Bristol-Myers Squibb heads into the back half of May with two competing stories pulling in opposite directions: a strategic AI deal with Anthropic announced today, and the fastest build in short interest the stock has seen in months.
Short sellers have been busy. SI % FF jumped 25% over the past month to 1.82% of the float, with most of that acceleration coming in the last two weeks. The week-on-week increase alone was 14%. At roughly 37 million shares short, the absolute level remains modest — well below what would constitute meaningful crowding — but the rate of change is the real signal here. Something has shifted in bearish conviction since late April, when short interest was running closer to 29 million shares.
That build has not yet been accompanied by tightening in the borrow market. Availability remains extraordinarily loose — the lending pool dwarfs current demand, with available shares running into the billions. Cost to borrow, which spiked 442% over the past week to 0.43%, looks alarming in percentage terms but tells a different story in absolute terms: sub-0.5% is still among the cheapest borrows in the large-cap pharmaceutical space. The week-on-week jump reflects a move from near-zero (0.08% on May 12) rather than any genuine squeeze pressure. Options positioning corroborates the lack of panic — the put/call ratio is 0.88, a shade below its 20-day average of 0.89, with a z-score of -0.39. There is no unusual hedging demand here.
The Street broadly leans constructive. The consensus sits at Buy, with a mean price target around $63 against a close of $58.31 — roughly 8% implied upside. Most of the target-price activity in recent months has been upward revision. Piper Sandler and Barclays both set Overweight ratings earlier this year with targets at $75. B of A trimmed its target modestly to $67 in early April but held its Buy rating. The bears can point to a concrete risk calendar: multiple ADEPT and ACTION-1 readouts are expected in late 2026, and the bear case includes lower-than-consensus revenue and EPS projections through 2028. On valuation, the P/E is running at 9.3x and EV/EBITDA near 8.8x — neither multiple has moved dramatically over the past 30 days, suggesting the stock's 3% one-month pullback reflects macro noise rather than a fundamental re-rating. The dividend score ranks in the 99th percentile, which keeps income-oriented holders anchored in the name.

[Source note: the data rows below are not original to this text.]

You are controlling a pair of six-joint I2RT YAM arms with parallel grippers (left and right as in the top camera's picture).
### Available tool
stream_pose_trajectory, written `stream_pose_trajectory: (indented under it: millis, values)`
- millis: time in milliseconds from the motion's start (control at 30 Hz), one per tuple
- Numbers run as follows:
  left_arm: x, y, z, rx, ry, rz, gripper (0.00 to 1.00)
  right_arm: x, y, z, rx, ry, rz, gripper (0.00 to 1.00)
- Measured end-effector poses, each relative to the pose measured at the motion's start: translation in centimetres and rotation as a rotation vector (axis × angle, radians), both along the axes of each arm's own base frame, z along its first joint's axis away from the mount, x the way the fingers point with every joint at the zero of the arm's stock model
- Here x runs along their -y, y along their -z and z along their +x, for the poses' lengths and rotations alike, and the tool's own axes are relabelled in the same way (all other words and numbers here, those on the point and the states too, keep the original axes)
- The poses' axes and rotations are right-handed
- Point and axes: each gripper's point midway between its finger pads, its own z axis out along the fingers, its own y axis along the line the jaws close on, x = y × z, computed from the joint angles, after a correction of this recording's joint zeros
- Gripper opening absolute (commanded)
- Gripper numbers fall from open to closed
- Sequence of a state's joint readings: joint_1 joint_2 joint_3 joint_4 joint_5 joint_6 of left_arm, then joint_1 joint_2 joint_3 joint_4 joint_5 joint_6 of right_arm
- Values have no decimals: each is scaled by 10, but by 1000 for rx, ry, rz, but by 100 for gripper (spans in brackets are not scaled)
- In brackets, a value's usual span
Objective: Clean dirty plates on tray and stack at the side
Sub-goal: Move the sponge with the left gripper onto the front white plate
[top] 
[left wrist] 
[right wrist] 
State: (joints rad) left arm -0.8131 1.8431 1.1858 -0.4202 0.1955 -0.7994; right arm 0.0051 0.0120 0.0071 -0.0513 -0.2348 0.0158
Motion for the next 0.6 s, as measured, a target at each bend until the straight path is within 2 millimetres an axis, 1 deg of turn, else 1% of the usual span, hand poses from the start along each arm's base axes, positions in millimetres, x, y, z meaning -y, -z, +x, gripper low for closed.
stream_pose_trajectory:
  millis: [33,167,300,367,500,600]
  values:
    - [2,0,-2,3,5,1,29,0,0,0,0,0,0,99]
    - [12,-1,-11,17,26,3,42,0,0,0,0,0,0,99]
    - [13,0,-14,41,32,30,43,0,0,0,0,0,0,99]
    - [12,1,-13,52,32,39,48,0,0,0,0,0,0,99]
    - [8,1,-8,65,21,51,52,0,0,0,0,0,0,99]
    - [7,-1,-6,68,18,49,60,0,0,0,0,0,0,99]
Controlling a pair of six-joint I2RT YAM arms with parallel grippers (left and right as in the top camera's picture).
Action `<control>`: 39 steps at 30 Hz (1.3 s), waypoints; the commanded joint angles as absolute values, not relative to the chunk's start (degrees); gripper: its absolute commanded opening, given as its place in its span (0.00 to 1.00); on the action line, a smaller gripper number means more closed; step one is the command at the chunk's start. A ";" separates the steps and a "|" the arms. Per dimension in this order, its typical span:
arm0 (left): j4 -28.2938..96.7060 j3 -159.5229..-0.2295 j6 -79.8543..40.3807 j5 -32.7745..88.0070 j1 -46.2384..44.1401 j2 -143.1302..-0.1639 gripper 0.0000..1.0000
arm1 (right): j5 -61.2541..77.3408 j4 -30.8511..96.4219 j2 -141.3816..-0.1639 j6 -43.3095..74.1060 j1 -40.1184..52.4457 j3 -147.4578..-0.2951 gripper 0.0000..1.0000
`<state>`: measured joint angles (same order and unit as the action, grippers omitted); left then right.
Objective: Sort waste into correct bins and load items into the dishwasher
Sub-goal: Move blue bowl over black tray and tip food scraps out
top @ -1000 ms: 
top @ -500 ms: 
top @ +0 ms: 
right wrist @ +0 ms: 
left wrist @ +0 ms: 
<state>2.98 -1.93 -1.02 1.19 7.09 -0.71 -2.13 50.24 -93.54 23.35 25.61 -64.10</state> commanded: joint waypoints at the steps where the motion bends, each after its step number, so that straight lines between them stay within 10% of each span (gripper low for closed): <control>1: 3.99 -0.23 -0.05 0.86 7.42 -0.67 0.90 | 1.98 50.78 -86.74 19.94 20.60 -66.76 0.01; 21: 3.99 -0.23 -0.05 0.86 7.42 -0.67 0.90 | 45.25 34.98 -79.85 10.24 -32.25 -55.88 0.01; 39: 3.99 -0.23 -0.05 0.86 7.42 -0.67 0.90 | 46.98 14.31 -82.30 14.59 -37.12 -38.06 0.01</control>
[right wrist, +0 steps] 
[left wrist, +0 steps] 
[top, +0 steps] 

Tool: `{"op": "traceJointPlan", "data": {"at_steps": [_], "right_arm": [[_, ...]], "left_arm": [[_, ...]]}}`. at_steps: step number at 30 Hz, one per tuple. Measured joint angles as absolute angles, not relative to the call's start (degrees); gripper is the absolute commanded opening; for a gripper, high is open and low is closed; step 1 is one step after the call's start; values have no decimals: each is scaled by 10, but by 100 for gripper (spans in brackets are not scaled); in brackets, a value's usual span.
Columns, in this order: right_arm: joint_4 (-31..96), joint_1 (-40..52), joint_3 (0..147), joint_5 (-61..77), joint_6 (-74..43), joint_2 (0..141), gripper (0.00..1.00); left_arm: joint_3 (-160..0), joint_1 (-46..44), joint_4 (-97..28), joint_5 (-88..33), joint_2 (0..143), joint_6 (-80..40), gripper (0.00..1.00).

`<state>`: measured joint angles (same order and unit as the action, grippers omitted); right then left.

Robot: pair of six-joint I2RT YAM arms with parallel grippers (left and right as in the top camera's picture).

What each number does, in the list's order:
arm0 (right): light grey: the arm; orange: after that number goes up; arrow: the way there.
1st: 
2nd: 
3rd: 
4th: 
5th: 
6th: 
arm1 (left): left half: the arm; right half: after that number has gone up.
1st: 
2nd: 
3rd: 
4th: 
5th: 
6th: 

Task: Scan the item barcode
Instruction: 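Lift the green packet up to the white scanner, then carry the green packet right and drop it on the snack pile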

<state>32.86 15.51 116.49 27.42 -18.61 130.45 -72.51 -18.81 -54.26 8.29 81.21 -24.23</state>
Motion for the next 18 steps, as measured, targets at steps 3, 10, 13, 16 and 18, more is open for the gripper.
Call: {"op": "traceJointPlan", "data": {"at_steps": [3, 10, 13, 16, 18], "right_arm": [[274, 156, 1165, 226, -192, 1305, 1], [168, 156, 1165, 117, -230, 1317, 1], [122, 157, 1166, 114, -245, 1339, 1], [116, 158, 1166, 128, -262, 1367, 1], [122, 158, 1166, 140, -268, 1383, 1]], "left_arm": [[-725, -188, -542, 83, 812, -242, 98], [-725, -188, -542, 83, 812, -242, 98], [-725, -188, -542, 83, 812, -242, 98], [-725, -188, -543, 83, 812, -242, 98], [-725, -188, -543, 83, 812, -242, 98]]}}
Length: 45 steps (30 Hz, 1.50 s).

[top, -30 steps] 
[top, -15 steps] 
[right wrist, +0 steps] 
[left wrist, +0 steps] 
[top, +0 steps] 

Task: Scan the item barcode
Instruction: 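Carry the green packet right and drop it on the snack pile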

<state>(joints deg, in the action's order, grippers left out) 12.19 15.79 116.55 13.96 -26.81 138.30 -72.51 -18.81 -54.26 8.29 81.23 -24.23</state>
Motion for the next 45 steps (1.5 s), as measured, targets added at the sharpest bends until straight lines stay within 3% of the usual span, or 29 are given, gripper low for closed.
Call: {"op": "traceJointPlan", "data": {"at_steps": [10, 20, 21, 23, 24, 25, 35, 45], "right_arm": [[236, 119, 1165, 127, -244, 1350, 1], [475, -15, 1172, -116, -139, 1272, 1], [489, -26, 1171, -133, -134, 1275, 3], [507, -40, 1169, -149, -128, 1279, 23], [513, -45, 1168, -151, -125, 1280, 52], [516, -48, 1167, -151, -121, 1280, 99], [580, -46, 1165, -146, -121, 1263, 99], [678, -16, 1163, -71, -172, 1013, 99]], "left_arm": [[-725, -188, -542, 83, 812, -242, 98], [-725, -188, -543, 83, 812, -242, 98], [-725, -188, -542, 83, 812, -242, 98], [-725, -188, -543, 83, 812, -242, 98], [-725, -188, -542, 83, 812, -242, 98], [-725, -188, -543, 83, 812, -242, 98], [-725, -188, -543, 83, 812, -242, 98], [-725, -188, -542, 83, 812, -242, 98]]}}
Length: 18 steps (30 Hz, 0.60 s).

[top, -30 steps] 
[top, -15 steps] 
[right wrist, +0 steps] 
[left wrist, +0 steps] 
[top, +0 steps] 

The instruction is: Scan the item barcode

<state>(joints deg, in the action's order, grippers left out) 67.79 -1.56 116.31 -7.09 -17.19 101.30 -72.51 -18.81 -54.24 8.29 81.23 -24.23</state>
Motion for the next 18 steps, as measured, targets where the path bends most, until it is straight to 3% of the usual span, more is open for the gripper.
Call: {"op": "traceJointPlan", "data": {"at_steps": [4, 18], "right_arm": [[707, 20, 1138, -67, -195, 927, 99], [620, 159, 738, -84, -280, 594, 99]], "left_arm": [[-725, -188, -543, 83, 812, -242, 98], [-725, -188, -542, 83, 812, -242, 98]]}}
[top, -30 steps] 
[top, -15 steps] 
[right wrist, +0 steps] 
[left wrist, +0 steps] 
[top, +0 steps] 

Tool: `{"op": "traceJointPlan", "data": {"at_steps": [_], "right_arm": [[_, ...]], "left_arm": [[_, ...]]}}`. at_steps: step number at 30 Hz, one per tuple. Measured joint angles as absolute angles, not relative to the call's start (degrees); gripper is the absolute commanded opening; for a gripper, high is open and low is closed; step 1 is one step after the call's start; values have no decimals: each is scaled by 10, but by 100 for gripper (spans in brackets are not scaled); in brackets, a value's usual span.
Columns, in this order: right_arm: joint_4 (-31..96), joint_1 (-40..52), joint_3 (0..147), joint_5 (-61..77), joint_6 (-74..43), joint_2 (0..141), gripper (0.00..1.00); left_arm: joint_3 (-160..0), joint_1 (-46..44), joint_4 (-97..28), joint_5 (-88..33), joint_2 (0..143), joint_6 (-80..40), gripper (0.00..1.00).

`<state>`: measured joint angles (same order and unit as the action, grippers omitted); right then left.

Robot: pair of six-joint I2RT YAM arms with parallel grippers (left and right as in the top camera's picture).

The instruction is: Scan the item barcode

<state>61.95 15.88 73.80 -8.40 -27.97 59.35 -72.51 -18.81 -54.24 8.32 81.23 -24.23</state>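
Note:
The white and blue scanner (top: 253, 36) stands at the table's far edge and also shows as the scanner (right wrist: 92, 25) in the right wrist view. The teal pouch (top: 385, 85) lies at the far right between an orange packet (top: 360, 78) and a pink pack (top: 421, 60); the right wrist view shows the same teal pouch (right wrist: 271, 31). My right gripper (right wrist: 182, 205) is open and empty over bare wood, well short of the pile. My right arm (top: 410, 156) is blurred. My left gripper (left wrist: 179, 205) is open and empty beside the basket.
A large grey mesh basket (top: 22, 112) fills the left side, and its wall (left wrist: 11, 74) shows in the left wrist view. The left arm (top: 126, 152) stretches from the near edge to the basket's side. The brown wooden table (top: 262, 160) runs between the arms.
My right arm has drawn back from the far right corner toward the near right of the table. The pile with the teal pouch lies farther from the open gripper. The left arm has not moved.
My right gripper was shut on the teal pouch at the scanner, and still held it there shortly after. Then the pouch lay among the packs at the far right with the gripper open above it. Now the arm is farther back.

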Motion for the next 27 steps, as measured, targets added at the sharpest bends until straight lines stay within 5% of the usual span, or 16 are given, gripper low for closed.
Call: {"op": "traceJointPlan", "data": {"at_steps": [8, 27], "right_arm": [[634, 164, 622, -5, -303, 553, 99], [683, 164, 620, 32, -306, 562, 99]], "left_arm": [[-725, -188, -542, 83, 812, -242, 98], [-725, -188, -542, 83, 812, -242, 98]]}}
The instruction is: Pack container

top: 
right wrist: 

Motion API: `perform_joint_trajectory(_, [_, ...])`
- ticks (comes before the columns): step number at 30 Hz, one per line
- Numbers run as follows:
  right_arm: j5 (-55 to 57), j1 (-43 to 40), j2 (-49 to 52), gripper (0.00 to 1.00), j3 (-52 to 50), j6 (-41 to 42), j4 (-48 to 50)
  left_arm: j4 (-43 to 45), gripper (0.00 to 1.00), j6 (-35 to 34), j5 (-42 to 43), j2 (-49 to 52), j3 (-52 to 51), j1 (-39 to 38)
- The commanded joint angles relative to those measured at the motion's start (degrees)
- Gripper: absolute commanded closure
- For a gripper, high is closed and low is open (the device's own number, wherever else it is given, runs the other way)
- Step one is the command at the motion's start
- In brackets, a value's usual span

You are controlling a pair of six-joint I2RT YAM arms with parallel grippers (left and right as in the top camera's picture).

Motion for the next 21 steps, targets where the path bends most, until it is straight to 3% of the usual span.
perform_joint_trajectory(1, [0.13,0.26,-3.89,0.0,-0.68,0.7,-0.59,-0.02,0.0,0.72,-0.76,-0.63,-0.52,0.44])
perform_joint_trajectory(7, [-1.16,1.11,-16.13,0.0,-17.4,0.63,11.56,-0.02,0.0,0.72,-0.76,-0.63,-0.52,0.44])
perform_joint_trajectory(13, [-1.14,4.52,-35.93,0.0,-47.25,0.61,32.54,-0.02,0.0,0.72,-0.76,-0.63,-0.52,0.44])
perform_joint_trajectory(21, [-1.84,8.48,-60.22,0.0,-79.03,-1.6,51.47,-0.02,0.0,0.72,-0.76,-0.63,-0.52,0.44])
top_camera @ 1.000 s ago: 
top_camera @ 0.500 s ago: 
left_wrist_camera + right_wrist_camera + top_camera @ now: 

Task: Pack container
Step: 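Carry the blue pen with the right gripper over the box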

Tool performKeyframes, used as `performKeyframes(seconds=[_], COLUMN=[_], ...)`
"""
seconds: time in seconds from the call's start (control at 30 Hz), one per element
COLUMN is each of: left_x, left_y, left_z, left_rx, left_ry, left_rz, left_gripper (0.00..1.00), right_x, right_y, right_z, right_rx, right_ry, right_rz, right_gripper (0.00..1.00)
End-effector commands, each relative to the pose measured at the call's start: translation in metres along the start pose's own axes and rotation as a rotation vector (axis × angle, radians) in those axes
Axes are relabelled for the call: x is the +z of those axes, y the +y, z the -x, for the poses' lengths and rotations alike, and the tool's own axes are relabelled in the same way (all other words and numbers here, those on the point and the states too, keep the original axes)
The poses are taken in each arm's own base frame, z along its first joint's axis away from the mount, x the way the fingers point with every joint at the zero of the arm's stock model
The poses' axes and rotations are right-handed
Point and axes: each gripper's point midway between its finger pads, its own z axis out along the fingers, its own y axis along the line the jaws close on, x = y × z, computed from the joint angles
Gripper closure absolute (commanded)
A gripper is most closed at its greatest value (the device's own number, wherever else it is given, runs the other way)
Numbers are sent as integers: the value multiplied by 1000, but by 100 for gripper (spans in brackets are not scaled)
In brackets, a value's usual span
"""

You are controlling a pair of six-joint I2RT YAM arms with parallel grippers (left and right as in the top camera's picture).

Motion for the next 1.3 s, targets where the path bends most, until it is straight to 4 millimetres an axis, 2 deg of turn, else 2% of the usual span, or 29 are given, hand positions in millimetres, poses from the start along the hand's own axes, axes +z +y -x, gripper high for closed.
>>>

The most important development this week is the Anthropic deal. BMY announced today that it is deploying Claude Enterprise as a shared intelligence platform across research, clinical development, manufacturing, and commercial functions. The company is framing this as a drug-discovery accelerator. Whether it delivers on that framing over the relevant investment horizon remains to be seen, but it arrives at a moment when AI-pharma partnerships are attracting outsized market attention. The stock is up 1.7% today and 3.3% on the week, the outperformance standing in contrast to close peer MRK, which gained just 1.7% on the week, and PFE, which gave back 0.8%. GSK — BMY's most correlated peer — added only 0.6% over the same period.
The short interest build and the Anthropic deal announcement land on the same day, making the next few sessions worth watching: whether the shorts continue adding or begin to cover in response to the AI-driven positive sentiment is the most immediate tension to track ahead of the July 30 earnings date.